|Becerril C M, - CENTRO DE GANADERIA MEX|
|Wilcox C J, - UNIV OF FLORIDA|
|Sigmon K N, - UNIV OF FLORIDA|
Submitted to: Journal of Dairy Science
Publication Type: Peer Reviewed Journal
Publication Acceptance Date: April 11, 1994
Publication Date: N/A
Interpretive Summary: In a subtropical environment, the percentage of white coat color in Holsteins affects production and reproduction. Evidence suggests that heritability of coat color is high when measured on a continuous scale, but no studies have been conducted on large field data sets from several herds using current statistical techniques that take advantage of modern computing capabilities. Although "restricted maximum likelihood" is the statistical method of choice today among animal breeders for estimating genetic parameters, this procedure requires data that are "normally" distributed, which is not the case for white coat color percentages. This study examined a data transformation procedure in an attempt to normalize the data and determine heritability of white coat color percentage. The trait was found to be highly heritable (>70%), which is higher than most economically important traits in dairy cattle. A transformation procedure that normalizes distribution of data is desirable when estimating genetic parameters for white coat color percentage. Genetic relationships of coat color with productive and reproductive traits may show that selection for increased percentage white may improve efficiency of dairy cattle in the subtropics.

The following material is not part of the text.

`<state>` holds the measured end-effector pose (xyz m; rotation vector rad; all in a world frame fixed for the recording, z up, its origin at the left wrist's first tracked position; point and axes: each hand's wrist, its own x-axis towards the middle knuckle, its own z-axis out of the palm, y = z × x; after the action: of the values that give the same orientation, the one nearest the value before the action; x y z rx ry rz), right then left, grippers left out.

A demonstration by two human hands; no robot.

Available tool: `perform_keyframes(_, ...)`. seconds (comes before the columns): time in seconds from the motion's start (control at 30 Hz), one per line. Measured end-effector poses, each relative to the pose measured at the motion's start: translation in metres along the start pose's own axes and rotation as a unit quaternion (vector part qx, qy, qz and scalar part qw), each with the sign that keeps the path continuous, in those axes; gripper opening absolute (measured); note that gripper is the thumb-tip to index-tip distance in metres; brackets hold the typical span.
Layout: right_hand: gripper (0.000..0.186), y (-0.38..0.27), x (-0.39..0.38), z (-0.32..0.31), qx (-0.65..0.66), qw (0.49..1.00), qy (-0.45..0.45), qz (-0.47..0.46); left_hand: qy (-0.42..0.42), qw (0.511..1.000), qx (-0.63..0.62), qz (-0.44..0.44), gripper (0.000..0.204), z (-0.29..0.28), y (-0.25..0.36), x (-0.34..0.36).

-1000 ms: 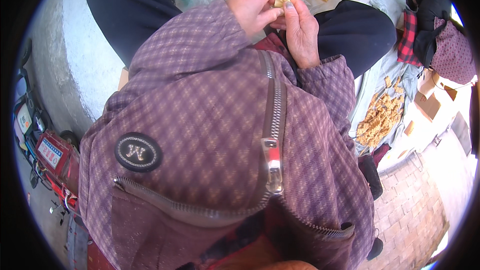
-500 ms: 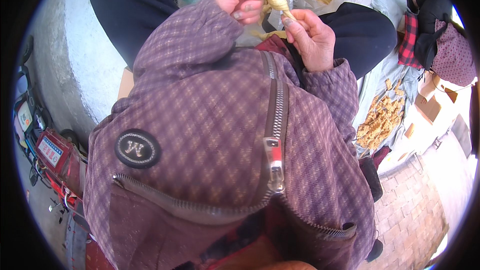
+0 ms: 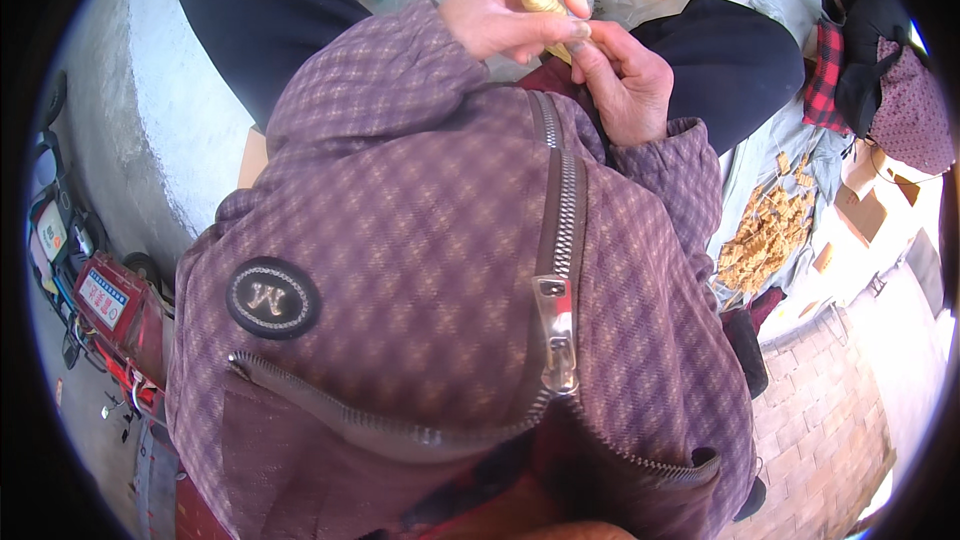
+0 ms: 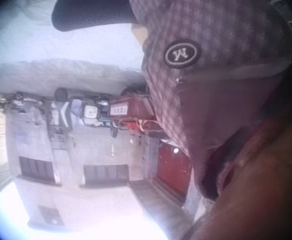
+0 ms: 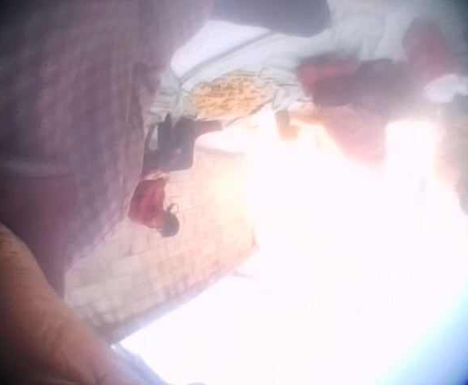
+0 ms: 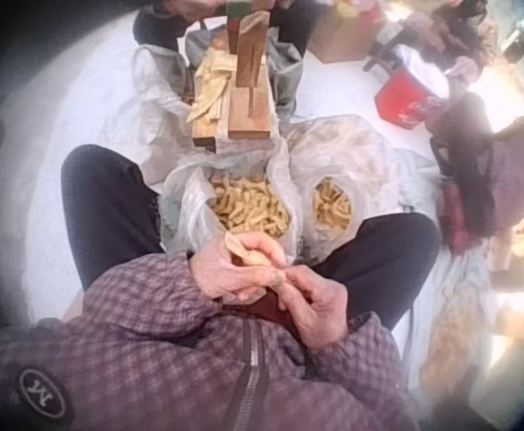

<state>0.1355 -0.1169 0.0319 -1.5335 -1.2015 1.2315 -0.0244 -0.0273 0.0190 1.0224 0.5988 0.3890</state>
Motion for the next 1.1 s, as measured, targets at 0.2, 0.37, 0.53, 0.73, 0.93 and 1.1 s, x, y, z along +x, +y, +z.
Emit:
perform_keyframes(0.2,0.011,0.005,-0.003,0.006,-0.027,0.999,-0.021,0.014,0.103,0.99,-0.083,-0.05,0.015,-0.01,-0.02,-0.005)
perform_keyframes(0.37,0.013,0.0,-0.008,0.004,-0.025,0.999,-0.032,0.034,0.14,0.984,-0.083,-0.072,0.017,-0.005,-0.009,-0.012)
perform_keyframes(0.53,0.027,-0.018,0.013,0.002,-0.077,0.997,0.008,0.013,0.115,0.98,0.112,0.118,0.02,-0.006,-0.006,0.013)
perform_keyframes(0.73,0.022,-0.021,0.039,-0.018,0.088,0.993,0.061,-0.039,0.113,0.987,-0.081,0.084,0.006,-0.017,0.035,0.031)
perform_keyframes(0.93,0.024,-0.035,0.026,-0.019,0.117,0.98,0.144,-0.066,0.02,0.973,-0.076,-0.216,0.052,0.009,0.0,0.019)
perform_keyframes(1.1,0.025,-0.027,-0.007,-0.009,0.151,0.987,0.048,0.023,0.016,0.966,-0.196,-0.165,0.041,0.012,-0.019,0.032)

Technical Abstract: Heritability of white coat color percentage was estimated from 4293 Holsteins on 8 Florida dairy farms. Estimates were by derivative-free restricted maximum likelihood using an animal model. Distribution of color percentages was not normal and was skewed to the right. Based on this study and on previous research, data were transformed by an extension of the Box-Cox transformation utilizing maximum likelihood. Heritability of white coat color percentage was .715 from untransformed data and .779 for transformed data. Standard errors of estimates were slightly lower (.0322 versus .0345) following transformation. Additional study to find an improved transformation still seems warranted.